Secondly, insurance wouldn’t cover the cost of the chamber treatments, which are considered medically beneficial for burn victims, but experimental for cerebral palsy patients. In no time, the bills began to add up. The family soon realized that if they were going to continue Hailey’s treatments, they would have to drum up a hyperbaric chamber for Joplin.
They knew it was one of few options for their daughter that didn’t involve invasive procedures such as surgery. That determination blossomed into the Hope for Hailey Foundation. They successfully raised $16,000 to buy the equipment (with a sizable discount) and even purchased a trailer to house it.

Angie Johnson sets her 5-year-old daughter Hailey, who suffers from cerebral palsy, on top of a hyperbaric chamber in a trailer at her home in Joplin, Mo. One of a set of triplets, which include brother Devon and sister Dillon, Hailey is unable to walk, stand or use her arms or legs.
Once the chamber is fully operational, which Johnson said she hoped would happen within a year, it will be used by Hailey on a regular basis, then eventually relocated for use by others as well. They already have a technician on board to help administer the treatments but are still working on storage and handling of the liquid oxygen that will be funneled into the chamber.
Johnson said they lacked one of the most vital components of running the chamber on a full-time basis as well – a doctor willing to learn how to prescribe and administer the procedure, as well as take over the full-time operation of the chamber.
It will take a “qualified, dedicated medical professional” willing to learn the details that Johnson rattles off as quickly as her children’s names and ages.

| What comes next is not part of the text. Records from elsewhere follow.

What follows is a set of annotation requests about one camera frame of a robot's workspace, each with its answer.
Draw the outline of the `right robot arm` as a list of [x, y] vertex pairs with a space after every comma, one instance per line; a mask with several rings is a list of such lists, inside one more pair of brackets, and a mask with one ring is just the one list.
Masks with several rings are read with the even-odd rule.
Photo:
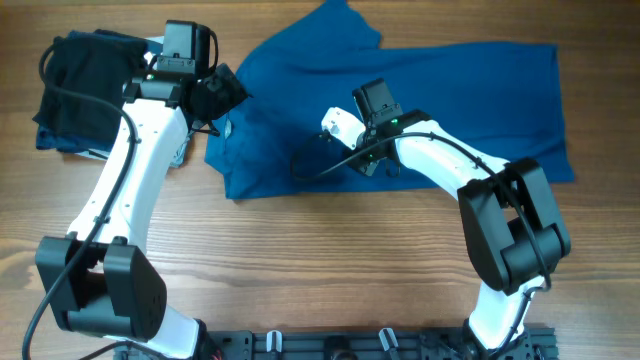
[[552, 287], [551, 275], [571, 242], [546, 174], [532, 158], [510, 162], [447, 133], [421, 110], [402, 111], [386, 82], [352, 92], [359, 114], [345, 115], [333, 133], [351, 151], [349, 165], [371, 175], [381, 160], [416, 171], [458, 203], [466, 249], [481, 279], [466, 321], [467, 357], [497, 359], [524, 336], [535, 294]]

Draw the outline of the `blue polo shirt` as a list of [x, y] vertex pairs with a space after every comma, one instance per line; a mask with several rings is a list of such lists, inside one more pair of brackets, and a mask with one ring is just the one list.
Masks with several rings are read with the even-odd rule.
[[511, 161], [532, 157], [549, 181], [573, 180], [555, 46], [380, 42], [346, 2], [328, 1], [250, 53], [236, 73], [249, 96], [219, 121], [205, 155], [228, 198], [430, 187], [412, 170], [360, 175], [343, 164], [341, 144], [318, 139], [326, 111], [355, 112], [353, 91], [376, 79], [404, 111], [426, 112], [472, 147]]

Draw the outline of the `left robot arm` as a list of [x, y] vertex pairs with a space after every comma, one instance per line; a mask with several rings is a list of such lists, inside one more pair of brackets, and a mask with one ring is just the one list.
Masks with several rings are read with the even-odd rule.
[[163, 49], [122, 85], [114, 145], [81, 213], [62, 237], [44, 237], [35, 263], [45, 289], [35, 312], [67, 332], [158, 359], [220, 359], [206, 325], [167, 303], [167, 287], [146, 255], [151, 215], [174, 154], [247, 93], [219, 59], [210, 28], [166, 23]]

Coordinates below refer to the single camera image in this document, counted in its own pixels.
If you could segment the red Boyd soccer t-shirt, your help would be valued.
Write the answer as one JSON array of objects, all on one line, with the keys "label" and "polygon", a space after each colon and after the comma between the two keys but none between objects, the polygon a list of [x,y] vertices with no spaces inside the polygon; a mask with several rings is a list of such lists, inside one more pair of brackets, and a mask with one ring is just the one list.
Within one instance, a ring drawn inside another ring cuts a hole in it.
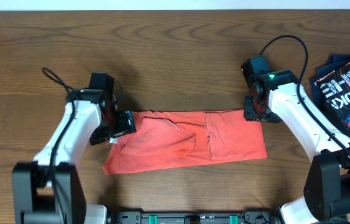
[{"label": "red Boyd soccer t-shirt", "polygon": [[243,110],[135,112],[136,132],[117,138],[106,175],[267,158],[262,125]]}]

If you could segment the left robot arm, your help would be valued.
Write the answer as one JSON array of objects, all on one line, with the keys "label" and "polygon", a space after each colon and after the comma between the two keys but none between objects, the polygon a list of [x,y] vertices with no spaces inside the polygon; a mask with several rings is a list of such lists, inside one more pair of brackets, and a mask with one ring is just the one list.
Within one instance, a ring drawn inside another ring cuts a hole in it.
[{"label": "left robot arm", "polygon": [[33,160],[18,162],[12,170],[15,222],[114,223],[108,207],[86,202],[76,168],[88,144],[136,131],[132,113],[116,109],[118,82],[107,73],[92,73],[89,85],[76,89],[47,68],[43,73],[65,88],[65,113]]}]

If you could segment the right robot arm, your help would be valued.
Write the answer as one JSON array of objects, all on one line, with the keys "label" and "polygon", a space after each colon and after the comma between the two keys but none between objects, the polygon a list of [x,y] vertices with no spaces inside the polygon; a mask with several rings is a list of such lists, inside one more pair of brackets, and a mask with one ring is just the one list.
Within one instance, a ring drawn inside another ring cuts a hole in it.
[{"label": "right robot arm", "polygon": [[311,102],[290,70],[271,71],[263,55],[249,58],[241,69],[249,88],[244,118],[283,121],[311,162],[303,196],[282,205],[271,222],[341,222],[350,214],[350,137]]}]

“We normally only breathe about 20 percent of oxygen, but the hyperbaric chamber is 100 percent oxygen. Also, it saturates your blood stream with it, which promotes faster healing. The younger a child is when treatments start,” said Johnson, “the greater the benefits because the influx of pure oxygen can generate new cell growth and help repair injured cells.”
It hasn’t caused a complete reversal of Hailey’s cerebral palsy, but Johnson said she was nothing if not patient.
“Every month that goes by with the chamber unused is time wasted,” Johnson said. “It hurts to be excited about something and not have the medical community be excited too. The flip side is how wonderful people have been who want to help us. About 90 percent of them have never even met us, but they reach down and give anyway. To know that total strangers care that much for Hailey is a blessing.”